The Croatian Antemurale myth was seen through the perception of Roman Catholicism and its position toward other religions, as described in the Nesting Orientalisms concept. Because Croats adopted Roman Catholicism, they are presented as peace-loving, honest, civilized, democratic and more European than Serbs because they adopted Orthodox Christianity, which is more Eastern than Catholicism according to the Nesting Orientalism concept.

=== Serbia ===

The Antemurale myth is one of the most important Serbian myths and has a very long tradition in historiography in Serbia and academic and political discourse portray Serbs as the defenders of Christian European civilisation. The Antemurale myth in Serbia does not refer only to medieval history and events like the Battle of Kosovo where Serbs are portrayed as altruists who defend entire civilization of the west against attacks of Ottomans. The NATO bombing of Serbia in 1999 was interpreted through antemurale concept in which FR Yugoslavia heroically defended the world against US domination.

== Central Europe ==

In Central Europe the Antemurale myth evolved. In the medieval period it emphasised the mission of protecting the West from the Turks and Cossacks. The 19th century saw Russia as the enemy; the 20th century sought bulwarks against communism.

=== Poland ===

The concept of antemurale in Poland has its origin in that nation's geopolitical position. At the beginning this myth was employed to justify the defense of Catholic Europe against Turks, Tartars, and Orthodox Russia, and later against Communism or Fascism.

Starting from the middle of the 15th century, national consciousnesses and political thought in Poland was influenced by the perception of Poland being part of civilized west on the border of non-European barbaric pagan east. In the late 17th century, the king of Polish–Lithuanian Commonwealth, John III Sobieski, allied himself with Leopold I, Holy Roman Emperor to impose crushing defeats on the Ottoman Empire. In 1683 the Battle of Vienna marked a turning point in struggle against the Islamic Ottoman Empire. For its centuries-long stance against the Muslim advances, the Commonwealth would gain the name of Antemurale Christianitatis (bulwark of Christianity).
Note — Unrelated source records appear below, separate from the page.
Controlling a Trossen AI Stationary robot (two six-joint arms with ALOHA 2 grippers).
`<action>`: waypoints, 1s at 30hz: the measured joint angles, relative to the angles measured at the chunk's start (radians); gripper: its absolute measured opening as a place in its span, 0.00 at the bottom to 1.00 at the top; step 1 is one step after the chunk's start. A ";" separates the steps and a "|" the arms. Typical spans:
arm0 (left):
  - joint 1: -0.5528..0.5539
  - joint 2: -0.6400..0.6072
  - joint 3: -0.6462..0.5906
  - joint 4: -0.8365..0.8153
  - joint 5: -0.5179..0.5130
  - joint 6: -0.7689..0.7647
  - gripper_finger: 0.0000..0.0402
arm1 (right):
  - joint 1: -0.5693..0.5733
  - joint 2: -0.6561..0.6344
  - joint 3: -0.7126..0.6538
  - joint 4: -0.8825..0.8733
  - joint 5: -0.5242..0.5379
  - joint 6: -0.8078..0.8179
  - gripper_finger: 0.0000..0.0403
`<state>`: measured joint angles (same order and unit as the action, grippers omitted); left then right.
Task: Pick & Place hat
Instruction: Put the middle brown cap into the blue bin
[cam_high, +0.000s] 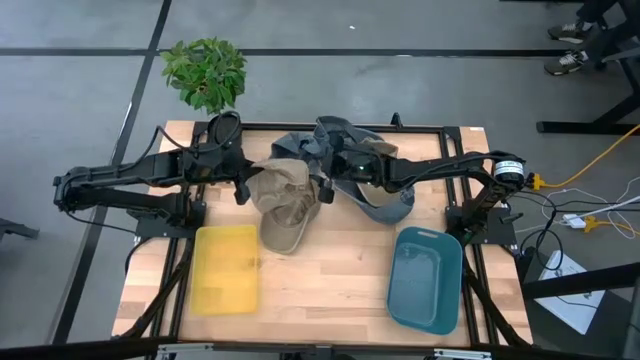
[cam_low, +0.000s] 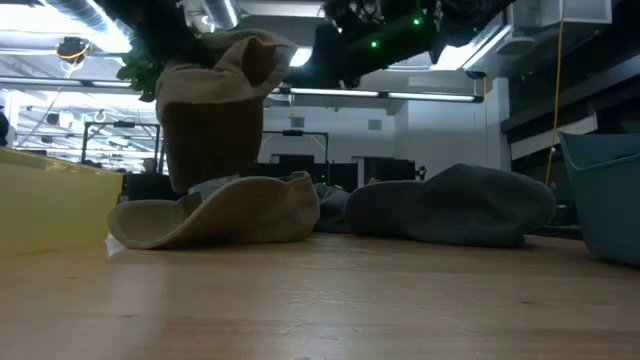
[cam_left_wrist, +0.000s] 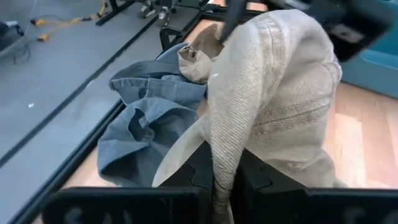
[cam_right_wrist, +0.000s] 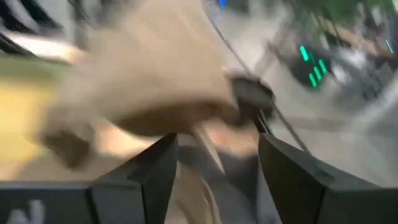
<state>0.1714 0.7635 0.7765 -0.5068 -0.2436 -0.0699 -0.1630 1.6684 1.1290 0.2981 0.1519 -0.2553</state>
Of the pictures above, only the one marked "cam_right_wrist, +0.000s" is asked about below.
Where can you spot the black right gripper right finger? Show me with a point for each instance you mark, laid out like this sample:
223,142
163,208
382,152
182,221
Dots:
298,186

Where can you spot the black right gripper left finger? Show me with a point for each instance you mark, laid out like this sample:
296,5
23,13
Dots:
140,193

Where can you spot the tan baseball cap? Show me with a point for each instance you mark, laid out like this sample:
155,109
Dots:
149,68

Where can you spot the yellow plastic bin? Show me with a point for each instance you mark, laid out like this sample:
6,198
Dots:
18,118

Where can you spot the green plant in black pot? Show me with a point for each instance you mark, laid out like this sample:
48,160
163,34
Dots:
253,96
An additional version of the perception of Poland as a bulwark emerged in the 20th century. Some Polish ideologists, like Roman Dmowski (1864–1939), viewed Poland as partner of Russia in controlling Germany. The Antemurale myth revived in Poland in the 1980s with the rise of Solidarity. The new form portrayed Poland as defender of European countries against atheistic communism.

As one of the consequences of Antemurale myth in Poland, the Polish elite concluded that Poland had a right to be "rescued" by the civilized world because they believed that Poland's cause was the cause of the whole civilized world. In the vision of the poet Adam Mickiewicz, the persecution and suffering of the Poles was to bring salvation to other persecuted nations, just as the death of crucified Christ brought redemption to mankind. Thus the phrase "Poland the Christ of Nations" ("Polska Chrystusem narodów") was born.

== Eastern Europe ==

=== Russia ===

One Russian version of history sees Mother Russia as Europe's last bulwark against invading Mongol hordes in the early 13th century, Orthodox Christianity's defence against Asian "otherness", and the civilised response to Islamic expansionism.

===Ukraine===
The Ukrainians, living on the religious borderlands of Christian Europe with the Islamic Tatars and Ottomans saw themselves as "the bastion of Christianity".